Is iBGP used for external communications?

iBGP is strictly used for communications between clients on a local area network. If you’re looking for connectivity and efficient routing between external sites, then eBGP is the protocol of choice for that. Given iBGP’s requirement for a mesh network topology, it would be exceedingly difficult to implement it for external communication in any meaningful way.

Can you use eBGP for internal communication?

It can work internally in the sense that you can communicate between separate campuses for the same organization. As for communication within the same local area network, that isn’t really the overall aim of eBGP. It is better suited for external communications and does raise some other concerns given its advertisement of routes to peers in the same domain.

Which protocol is best for my organization?

You aren’t picking and choosing with eBGP or iBGP. If you’re looking to implement efficient routing between endpoints, you’ll end up using both.
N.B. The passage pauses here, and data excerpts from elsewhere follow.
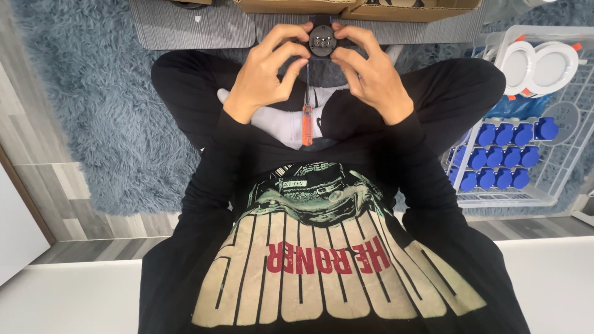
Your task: Assembling plastic electrical boxes by fitting components together and tightening screws with a screwdriver.
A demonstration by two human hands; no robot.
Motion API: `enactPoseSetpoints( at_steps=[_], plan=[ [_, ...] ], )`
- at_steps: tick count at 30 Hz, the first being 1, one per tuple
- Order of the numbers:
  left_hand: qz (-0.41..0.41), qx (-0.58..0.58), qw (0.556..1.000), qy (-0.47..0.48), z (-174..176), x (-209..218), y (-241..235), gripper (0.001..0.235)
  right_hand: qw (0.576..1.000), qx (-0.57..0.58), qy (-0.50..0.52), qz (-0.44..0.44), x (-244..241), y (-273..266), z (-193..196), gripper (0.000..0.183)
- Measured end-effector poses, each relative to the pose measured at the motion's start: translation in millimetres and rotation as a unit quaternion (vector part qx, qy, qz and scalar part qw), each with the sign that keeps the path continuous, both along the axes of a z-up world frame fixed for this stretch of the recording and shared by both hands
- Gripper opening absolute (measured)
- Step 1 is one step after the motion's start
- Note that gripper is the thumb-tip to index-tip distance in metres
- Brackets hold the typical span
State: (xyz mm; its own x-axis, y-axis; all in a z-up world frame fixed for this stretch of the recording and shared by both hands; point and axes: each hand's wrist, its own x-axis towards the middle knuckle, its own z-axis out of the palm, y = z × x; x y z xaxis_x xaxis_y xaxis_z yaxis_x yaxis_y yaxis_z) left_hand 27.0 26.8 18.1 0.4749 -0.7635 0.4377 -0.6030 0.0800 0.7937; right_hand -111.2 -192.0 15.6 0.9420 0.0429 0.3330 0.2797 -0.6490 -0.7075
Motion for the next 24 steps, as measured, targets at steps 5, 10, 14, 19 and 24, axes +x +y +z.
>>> enactPoseSetpoints(
  at_steps=[5, 10, 14, 19, 24],
  plan=[
    [0.039, 0.052, 0.997, 0.050, -12.1, -6.8, -1.8, 0.056, 0.999, -0.039, -0.005, 0.004, -0.8, -2.1, 0.7, 0.022],
    [0.077, 0.043, 0.995, 0.055, -21.4, -12.5, -11.2, 0.062, 0.999, -0.046, -0.011, 0.005, -0.3, 0.0, 5.4, 0.022],
    [0.076, 0.028, 0.995, 0.064, -21.3, -13.5, -12.9, 0.061, 0.997, -0.076, -0.010, 0.003, -0.8, 0.2, 13.3, 0.022],
    [0.082, 0.030, 0.993, 0.076, -14.2, -18.0, -10.1, 0.063, 0.991, -0.130, -0.031, 0.019, 4.5, -3.5, 40.3, 0.022],
    [0.098, 0.033, 0.992, 0.067, -17.1, -26.0, 3.9, 0.069, 0.988, -0.103, -0.110, 0.036, 25.6, -76.5, 66.4, 0.015]
  ],
)
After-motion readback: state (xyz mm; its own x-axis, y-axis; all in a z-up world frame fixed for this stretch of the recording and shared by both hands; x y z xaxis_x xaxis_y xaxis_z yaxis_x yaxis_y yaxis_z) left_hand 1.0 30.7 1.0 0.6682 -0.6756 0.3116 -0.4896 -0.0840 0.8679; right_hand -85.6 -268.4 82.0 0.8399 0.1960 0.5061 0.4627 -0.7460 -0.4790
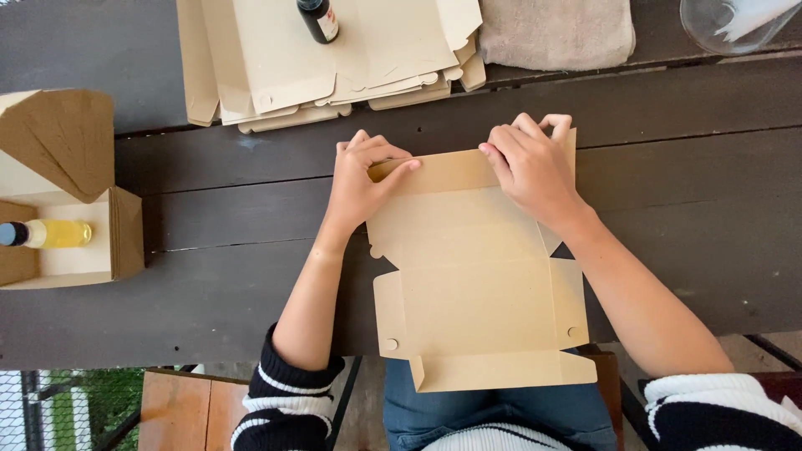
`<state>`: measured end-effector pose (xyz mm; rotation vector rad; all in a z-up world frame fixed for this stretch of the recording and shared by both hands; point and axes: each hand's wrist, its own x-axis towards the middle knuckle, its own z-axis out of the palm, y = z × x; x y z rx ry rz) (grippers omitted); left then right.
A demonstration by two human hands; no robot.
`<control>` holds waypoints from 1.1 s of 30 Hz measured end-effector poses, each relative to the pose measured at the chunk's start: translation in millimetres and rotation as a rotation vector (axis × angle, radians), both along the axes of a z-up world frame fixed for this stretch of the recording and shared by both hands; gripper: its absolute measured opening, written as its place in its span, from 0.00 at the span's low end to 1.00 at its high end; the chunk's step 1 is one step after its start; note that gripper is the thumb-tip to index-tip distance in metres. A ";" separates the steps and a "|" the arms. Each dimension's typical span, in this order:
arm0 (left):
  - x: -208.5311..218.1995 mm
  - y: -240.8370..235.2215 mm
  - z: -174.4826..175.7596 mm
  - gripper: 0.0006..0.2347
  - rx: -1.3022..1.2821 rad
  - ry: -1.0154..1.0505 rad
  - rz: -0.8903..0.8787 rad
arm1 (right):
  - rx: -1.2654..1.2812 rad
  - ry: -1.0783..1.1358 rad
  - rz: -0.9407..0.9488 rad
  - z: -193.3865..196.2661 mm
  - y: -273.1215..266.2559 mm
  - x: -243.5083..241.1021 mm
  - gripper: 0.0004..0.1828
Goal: The person assembles a flat cardboard box by folding and tucking its flaps into place. They work on a wooden table with other flat boxes, a bottle, a cloth, and a pitcher nearby. The person completes one box and begins folding another.
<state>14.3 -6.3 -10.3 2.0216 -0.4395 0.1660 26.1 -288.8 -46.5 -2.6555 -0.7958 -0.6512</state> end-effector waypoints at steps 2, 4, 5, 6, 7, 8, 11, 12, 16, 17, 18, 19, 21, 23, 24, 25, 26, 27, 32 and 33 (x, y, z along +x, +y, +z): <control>0.5 -0.8 -1.6 0.03 -0.015 0.004 0.009 | -0.004 0.017 -0.001 1.3 0.4 -0.1 0.14; 0.6 -0.5 -3.0 0.02 -0.030 0.010 0.016 | -0.008 0.035 -0.004 0.1 1.0 0.6 0.14; 0.8 0.1 -3.5 0.03 -0.020 0.009 0.009 | -0.018 0.043 0.010 -1.5 1.3 1.9 0.13; 1.5 0.9 -3.7 0.03 -0.010 0.007 0.003 | -0.027 0.050 0.025 -2.9 1.9 3.8 0.12; 1.1 0.1 -4.2 0.03 -0.010 0.006 0.005 | -0.027 0.049 0.027 0.7 6.1 3.0 0.12; 0.9 -0.8 -4.5 0.03 -0.009 0.005 0.001 | -0.020 0.060 0.046 4.2 10.3 1.7 0.11; 0.7 -0.8 -3.8 0.03 0.002 0.003 -0.005 | -0.008 0.054 0.069 -0.9 14.4 2.6 0.10; 1.1 -0.5 -3.2 0.03 0.012 0.001 -0.006 | -0.003 0.036 0.072 -5.1 14.3 4.0 0.10; 2.0 -1.0 -6.8 0.04 0.018 -0.010 -0.006 | 0.010 0.017 0.076 -3.3 14.9 4.4 0.11; 1.9 -0.9 -6.7 0.03 0.002 0.010 -0.003 | -0.008 0.007 0.077 -4.4 15.0 4.7 0.11; 2.3 -0.8 -6.4 0.02 -0.014 0.029 -0.003 | -0.025 -0.004 0.075 -5.4 15.2 5.2 0.11; 2.1 -1.1 -6.0 0.02 -0.012 0.027 -0.002 | -0.024 -0.006 0.075 -2.0 19.7 4.1 0.11; 1.7 -2.5 -5.5 0.02 -0.006 0.017 -0.012 | -0.014 -0.005 0.111 5.1 27.9 2.1 0.10; 1.9 -3.4 -5.5 0.02 -0.003 0.020 -0.010 | -0.007 -0.018 0.128 2.2 36.2 4.5 0.09; 1.5 -3.6 -5.9 0.02 -0.001 0.026 -0.007 | 0.000 -0.028 0.145 0.2 40.8 5.1 0.09; 1.5 -2.3 -7.1 0.02 0.001 0.026 -0.008 | 0.001 -0.029 0.145 2.9 44.7 5.9 0.09; 2.0 -1.6 -8.1 0.02 0.003 0.026 -0.005 | 0.016 -0.012 0.170 6.1 48.1 7.3 0.08; 2.6 -0.8 -9.1 0.02 0.006 0.027 -0.002 | 0.031 0.004 0.195 9.4 51.5 8.7 0.08; 3.8 1.5 -9.6 0.02 0.012 0.021 0.017 | 0.024 -0.012 0.204 11.4 57.0 13.0 0.10; 3.8 0.8 -9.9 0.02 0.022 0.010 0.007 | 0.025 -0.005 0.200 9.7 56.0 13.0 0.10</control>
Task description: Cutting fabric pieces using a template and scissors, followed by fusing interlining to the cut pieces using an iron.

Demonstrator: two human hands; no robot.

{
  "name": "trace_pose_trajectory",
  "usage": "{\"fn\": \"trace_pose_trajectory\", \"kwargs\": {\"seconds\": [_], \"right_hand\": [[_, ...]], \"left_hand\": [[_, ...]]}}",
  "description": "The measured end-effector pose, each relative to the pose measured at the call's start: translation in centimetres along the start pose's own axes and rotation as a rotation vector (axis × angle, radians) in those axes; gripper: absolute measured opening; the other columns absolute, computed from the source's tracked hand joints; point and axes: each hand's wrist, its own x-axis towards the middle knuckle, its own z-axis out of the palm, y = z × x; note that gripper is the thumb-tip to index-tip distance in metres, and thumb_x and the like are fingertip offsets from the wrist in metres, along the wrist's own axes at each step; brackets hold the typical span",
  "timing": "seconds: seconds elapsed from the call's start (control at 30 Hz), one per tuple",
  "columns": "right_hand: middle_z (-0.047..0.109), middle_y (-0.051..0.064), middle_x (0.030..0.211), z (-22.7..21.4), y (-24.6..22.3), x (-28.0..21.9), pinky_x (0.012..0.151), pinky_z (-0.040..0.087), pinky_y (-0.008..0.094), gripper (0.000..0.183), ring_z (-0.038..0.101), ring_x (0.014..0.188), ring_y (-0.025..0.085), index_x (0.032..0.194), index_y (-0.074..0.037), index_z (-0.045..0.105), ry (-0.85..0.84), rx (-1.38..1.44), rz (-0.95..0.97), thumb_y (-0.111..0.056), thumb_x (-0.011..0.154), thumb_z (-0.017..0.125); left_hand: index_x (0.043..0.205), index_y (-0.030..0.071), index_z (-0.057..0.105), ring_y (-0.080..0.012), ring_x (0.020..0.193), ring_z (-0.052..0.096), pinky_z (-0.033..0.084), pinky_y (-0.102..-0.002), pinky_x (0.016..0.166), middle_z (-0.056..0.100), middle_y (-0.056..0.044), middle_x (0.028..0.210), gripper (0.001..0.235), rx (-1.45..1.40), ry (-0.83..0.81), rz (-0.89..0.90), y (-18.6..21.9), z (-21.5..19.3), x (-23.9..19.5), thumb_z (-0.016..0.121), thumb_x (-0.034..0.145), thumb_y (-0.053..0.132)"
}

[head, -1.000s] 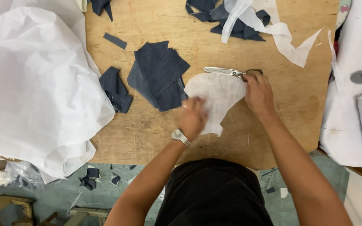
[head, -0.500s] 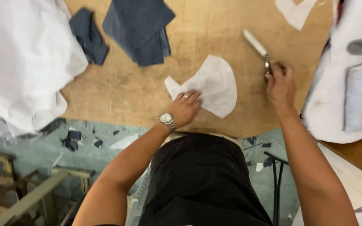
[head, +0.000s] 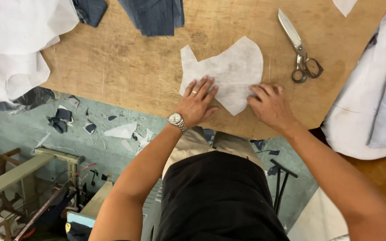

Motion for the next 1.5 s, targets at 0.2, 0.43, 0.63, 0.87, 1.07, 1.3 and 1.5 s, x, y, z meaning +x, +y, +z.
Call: {"fn": "trace_pose_trajectory", "kwargs": {"seconds": [0.2, 0.43, 0.63, 0.87, 1.07, 1.3, 1.5], "right_hand": [[0.085, -0.002, 0.145, 0.5, 0.2, -0.4, 0.105, 0.059, 0.054, 0.018, 0.081, 0.139, 0.034, 0.129, -0.024, 0.082, 0.106, 0.374, 0.227, -0.035, 0.115, 0.083], [0.079, 0.022, 0.16, -5.7, -2.6, 6.0, 0.124, 0.049, 0.068, 0.124, 0.07, 0.154, 0.05, 0.181, -0.005, 0.064, -0.044, 0.576, 0.348, -0.064, 0.082, 0.111], [0.078, 0.035, 0.158, -5.3, -1.6, 8.4, 0.122, 0.059, 0.072, 0.107, 0.076, 0.144, 0.06, 0.179, -0.002, 0.063, -0.014, 0.732, 0.577, -0.049, 0.095, 0.11], [0.092, 0.018, 0.136, -1.7, -0.1, 7.6, 0.103, 0.071, 0.061, 0.057, 0.087, 0.126, 0.048, 0.168, -0.021, 0.074, 0.052, 0.644, 0.852, -0.03, 0.116, 0.094], [0.093, 0.021, 0.127, -2.0, -0.4, 8.8, 0.097, 0.071, 0.064, 0.053, 0.088, 0.117, 0.051, 0.166, -0.017, 0.074, 0.085, 0.588, 0.855, -0.029, 0.118, 0.093], [0.089, 0.019, 0.112, -1.4, 0.5, 9.4, 0.087, 0.07, 0.059, 0.05, 0.087, 0.1, 0.047, 0.164, -0.012, 0.074, 0.141, 0.52, 0.8, -0.025, 0.121, 0.095], [0.085, 0.017, 0.11, -0.7, 0.9, 9.7, 0.083, 0.069, 0.059, 0.054, 0.087, 0.097, 0.046, 0.164, -0.014, 0.073, 0.098, 0.48, 0.815, -0.027, 0.118, 0.098]], "left_hand": [[0.168, 0.022, 0.074, -0.0325, 0.163, 0.064, 0.049, -0.056, 0.125, 0.072, -0.008, 0.168, 0.067, 0.079, 0.073, 0.005, -4.0, 0.3, -0.6, 0.092, 0.11, 0.05], [0.118, 0.033, 0.081, -0.0229, 0.119, 0.073, 0.051, -0.049, 0.104, 0.075, 0.006, 0.117, 0.017, 0.023, 0.063, -0.08, -6.4, 1.6, 2.9, 0.067, 0.124, 0.043], [0.114, 0.032, 0.079, -0.0239, 0.094, 0.084, 0.055, -0.048, 0.09, 0.082, 0.007, 0.105, 0.012, 0.097, 0.004, -0.135, -6.9, 0.7, 6.2, 0.073, 0.118, 0.042], [0.116, 0.025, 0.08, -0.031, 0.098, 0.085, 0.058, -0.051, 0.092, 0.083, -0.002, 0.109, 0.021, 0.098, -0.015, -0.146, -6.7, -2.1, 7.8, 0.081, 0.116, 0.045], [0.125, 0.027, 0.081, -0.0292, 0.108, 0.083, 0.059, -0.052, 0.098, 0.084, 0.001, 0.113, 0.028, 0.114, -0.036, -0.238, -8.5, -2.6, 6.8, 0.092, 0.106, 0.045], [0.125, 0.028, 0.081, -0.0307, 0.104, 0.085, 0.063, -0.051, 0.098, 0.081, 0.002, 0.108, 0.023, 0.05, -0.001, -0.351, -9.0, -1.7, 6.1, 0.092, 0.108, 0.039], [0.161, 0.02, 0.076, -0.0382, 0.143, 0.069, 0.05, -0.059, 0.119, 0.07, -0.009, 0.155, 0.069, 0.205, 0.165, -0.296, -7.7, -2.4, 5.7, 0.103, 0.099, 0.035]]}}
Your organization is likely going to communicate with external resources, just like it is likely that it’ll communicate with other clients and devices on the same network. As such, these protocols will go hand-in-hand rather than having a choice of the routing protocols.

Why do we need routing protocols?

Having safe and efficient routes enables greater overall communication. If you aren’t having to worry about timed-out connections, packet collisions, and other former ills of networking, then everything is running smoothly. Having a routing protocol handles the dirty work of creating effective communication paths for the devices on your networks, rather than an engineer having to do it all by hand.